### EXERCISE BRIEF:
Where the data below shows a picture, leave that picture out and copy the rest exactly.

### THE RECORDS:
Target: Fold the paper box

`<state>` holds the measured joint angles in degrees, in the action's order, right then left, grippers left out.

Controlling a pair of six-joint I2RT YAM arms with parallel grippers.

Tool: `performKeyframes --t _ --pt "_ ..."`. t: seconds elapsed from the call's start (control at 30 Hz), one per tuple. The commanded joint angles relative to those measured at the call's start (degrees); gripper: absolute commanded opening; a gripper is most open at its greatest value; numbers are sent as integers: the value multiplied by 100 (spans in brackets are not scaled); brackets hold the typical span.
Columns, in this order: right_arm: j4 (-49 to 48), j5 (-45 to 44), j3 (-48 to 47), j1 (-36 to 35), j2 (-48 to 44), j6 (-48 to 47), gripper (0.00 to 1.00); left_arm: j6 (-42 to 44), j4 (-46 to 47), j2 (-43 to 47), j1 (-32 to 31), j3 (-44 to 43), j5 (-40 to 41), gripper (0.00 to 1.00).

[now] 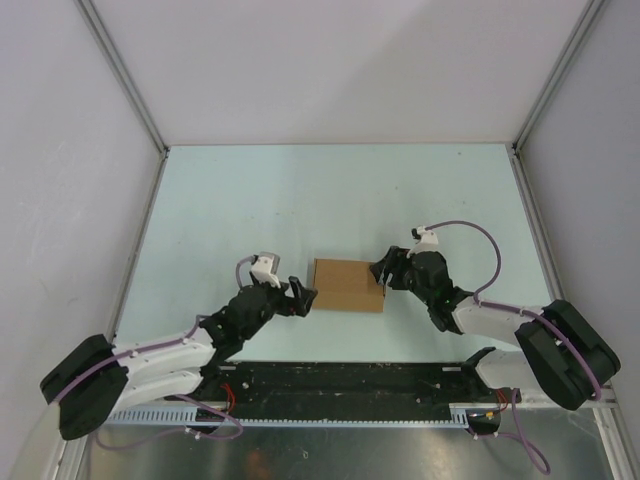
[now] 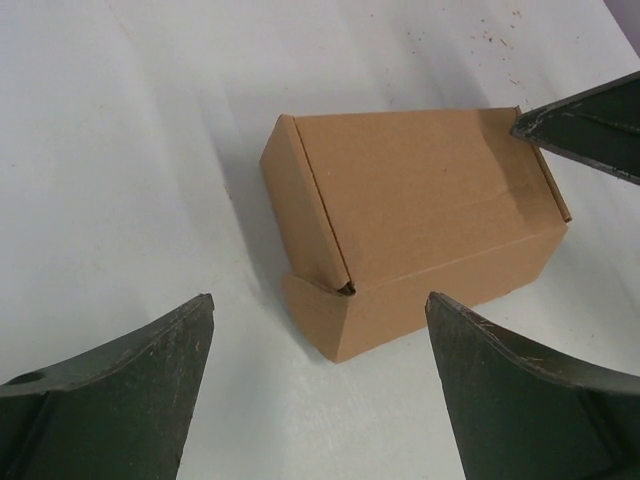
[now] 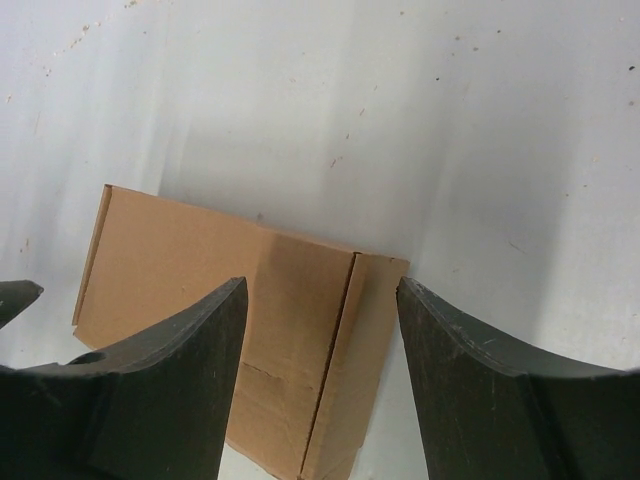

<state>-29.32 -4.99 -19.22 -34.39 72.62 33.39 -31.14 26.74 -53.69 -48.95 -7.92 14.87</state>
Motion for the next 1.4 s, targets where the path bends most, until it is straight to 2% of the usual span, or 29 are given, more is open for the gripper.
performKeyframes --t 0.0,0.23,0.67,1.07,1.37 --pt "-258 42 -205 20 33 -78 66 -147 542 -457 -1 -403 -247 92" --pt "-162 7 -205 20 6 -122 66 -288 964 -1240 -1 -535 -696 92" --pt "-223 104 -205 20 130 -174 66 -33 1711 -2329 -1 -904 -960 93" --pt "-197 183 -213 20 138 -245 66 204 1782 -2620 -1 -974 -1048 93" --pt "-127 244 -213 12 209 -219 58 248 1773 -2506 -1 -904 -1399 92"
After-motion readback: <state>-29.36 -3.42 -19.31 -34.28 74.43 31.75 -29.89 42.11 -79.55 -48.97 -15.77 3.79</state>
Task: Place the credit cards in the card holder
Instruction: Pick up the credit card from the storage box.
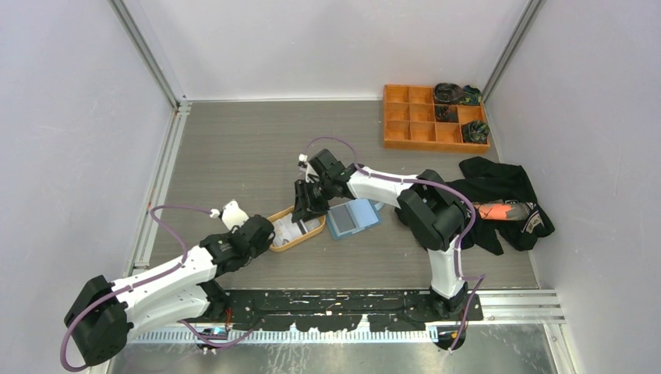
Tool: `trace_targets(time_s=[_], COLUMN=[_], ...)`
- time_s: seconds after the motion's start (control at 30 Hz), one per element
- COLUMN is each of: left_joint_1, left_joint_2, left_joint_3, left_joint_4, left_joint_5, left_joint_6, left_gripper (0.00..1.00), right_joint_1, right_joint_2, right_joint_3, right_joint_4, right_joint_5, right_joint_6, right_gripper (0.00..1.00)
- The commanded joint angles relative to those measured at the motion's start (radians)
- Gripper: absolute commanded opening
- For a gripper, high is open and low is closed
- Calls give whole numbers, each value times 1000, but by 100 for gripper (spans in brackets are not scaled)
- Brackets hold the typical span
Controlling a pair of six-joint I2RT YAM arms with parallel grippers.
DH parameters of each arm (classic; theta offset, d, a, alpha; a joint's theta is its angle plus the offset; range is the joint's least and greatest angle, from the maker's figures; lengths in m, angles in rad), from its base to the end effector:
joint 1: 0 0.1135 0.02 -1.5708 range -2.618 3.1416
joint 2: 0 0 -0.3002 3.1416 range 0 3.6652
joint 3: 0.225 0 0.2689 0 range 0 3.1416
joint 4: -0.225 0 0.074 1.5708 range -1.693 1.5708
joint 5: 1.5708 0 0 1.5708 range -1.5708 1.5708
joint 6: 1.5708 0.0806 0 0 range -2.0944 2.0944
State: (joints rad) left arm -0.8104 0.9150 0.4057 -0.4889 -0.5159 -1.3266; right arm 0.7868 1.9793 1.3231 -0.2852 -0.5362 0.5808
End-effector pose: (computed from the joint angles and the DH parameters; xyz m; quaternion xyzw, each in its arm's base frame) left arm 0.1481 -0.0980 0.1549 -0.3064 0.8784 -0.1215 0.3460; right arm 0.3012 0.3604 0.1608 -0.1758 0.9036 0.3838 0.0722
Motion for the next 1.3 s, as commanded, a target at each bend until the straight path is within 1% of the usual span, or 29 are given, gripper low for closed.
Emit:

### RESPONSE TO THE TASK:
Target: Fold the paper box

`<state>` holds the measured joint angles in degrees, in the action's order, right then left, grippers left out.

Controlling a pair of six-joint I2RT YAM arms with parallel grippers.

Tool: `performKeyframes --t _ --pt "_ ..."`. t: seconds elapsed from the call's start (control at 30 Hz), one per tuple. The commanded joint angles relative to those measured at the call's start (degrees); gripper: absolute commanded opening; a gripper is most open at its greatest value; numbers are sent as integers: the value multiplied by 100 (spans in brackets are not scaled); brackets hold the typical span.
Columns, in this order: right_arm: j4 (-49 to 48), j5 (-45 to 44), j3 (-48 to 47), j1 (-36 to 35), j2 (-48 to 44), j6 (-48 to 47), gripper (0.00 to 1.00); left_arm: j6 (-42 to 44), j4 (-46 to 47), j2 (-43 to 47), j1 (-32 to 31), j3 (-44 to 43), j5 (-40 to 41), gripper (0.00 to 1.00).

[now] 
[now] 
[now] 

<state>-29.32 -4.99 -19.22 -34.39 72.62 33.39 -31.14 26.74 -53.69 -48.95 -7.92 14.87</state>
Motion for the next 1.4 s, targets where the path bends most, until it is straight to 2% of the usual span, or 29 are given, more is open for the gripper.
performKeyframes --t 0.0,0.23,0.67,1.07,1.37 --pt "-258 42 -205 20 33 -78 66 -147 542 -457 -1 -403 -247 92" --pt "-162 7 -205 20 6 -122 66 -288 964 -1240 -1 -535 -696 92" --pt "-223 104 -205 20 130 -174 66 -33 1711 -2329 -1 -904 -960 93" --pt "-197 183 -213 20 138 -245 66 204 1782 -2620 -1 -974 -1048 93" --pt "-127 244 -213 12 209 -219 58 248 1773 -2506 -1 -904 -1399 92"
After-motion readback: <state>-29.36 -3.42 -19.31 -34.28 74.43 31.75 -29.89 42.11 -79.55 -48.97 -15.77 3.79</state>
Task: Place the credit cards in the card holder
Instruction: Pick up the credit card from the storage box.
Tool: `trace_targets(time_s=[_], COLUMN=[_], ...)`
- time_s: seconds after the motion's start (control at 30 Hz), one per element
- COLUMN is each of: left_joint_1, left_joint_2, left_joint_3, left_joint_4, left_joint_5, left_joint_6, left_gripper (0.00..1.00), right_joint_1, right_joint_2, right_joint_3, right_joint_4, right_joint_5, right_joint_6, right_gripper (0.00..1.00)
- The commanded joint angles relative to those measured at the motion's start (radians)
- Gripper: absolute commanded opening
- For a gripper, high is open and low is closed
- Calls give whole numbers, each value times 1000, but by 100 for gripper (spans in brackets are not scaled)
- Brackets hold the typical span
Controlling a pair of six-joint I2RT YAM arms with parallel grippers.
DH parameters of each arm (classic; theta offset, d, a, alpha; a joint's theta is its angle plus the offset; range is the joint's least and greatest angle, from the maker's figures; lengths in m, angles in rad), from its base to the end effector:
joint 1: 0 0.1135 0.02 -1.5708 range -2.618 3.1416
joint 2: 0 0 -0.3002 3.1416 range 0 3.6652
joint 3: 0.225 0 0.2689 0 range 0 3.1416
joint 4: -0.225 0 0.074 1.5708 range -1.693 1.5708
joint 5: 1.5708 0 0 1.5708 range -1.5708 1.5708
joint 6: 1.5708 0.0806 0 0 range -2.0944 2.0944
State: (joints rad) left arm -0.8104 0.9150 0.4057 -0.4889 -0.5159 -1.3266; right arm 0.7868 1.9793 1.3231 -0.2852 -0.5362 0.5808
End-effector pose: (computed from the joint angles and the DH parameters; xyz m; quaternion xyzw, each in its arm's base frame) left arm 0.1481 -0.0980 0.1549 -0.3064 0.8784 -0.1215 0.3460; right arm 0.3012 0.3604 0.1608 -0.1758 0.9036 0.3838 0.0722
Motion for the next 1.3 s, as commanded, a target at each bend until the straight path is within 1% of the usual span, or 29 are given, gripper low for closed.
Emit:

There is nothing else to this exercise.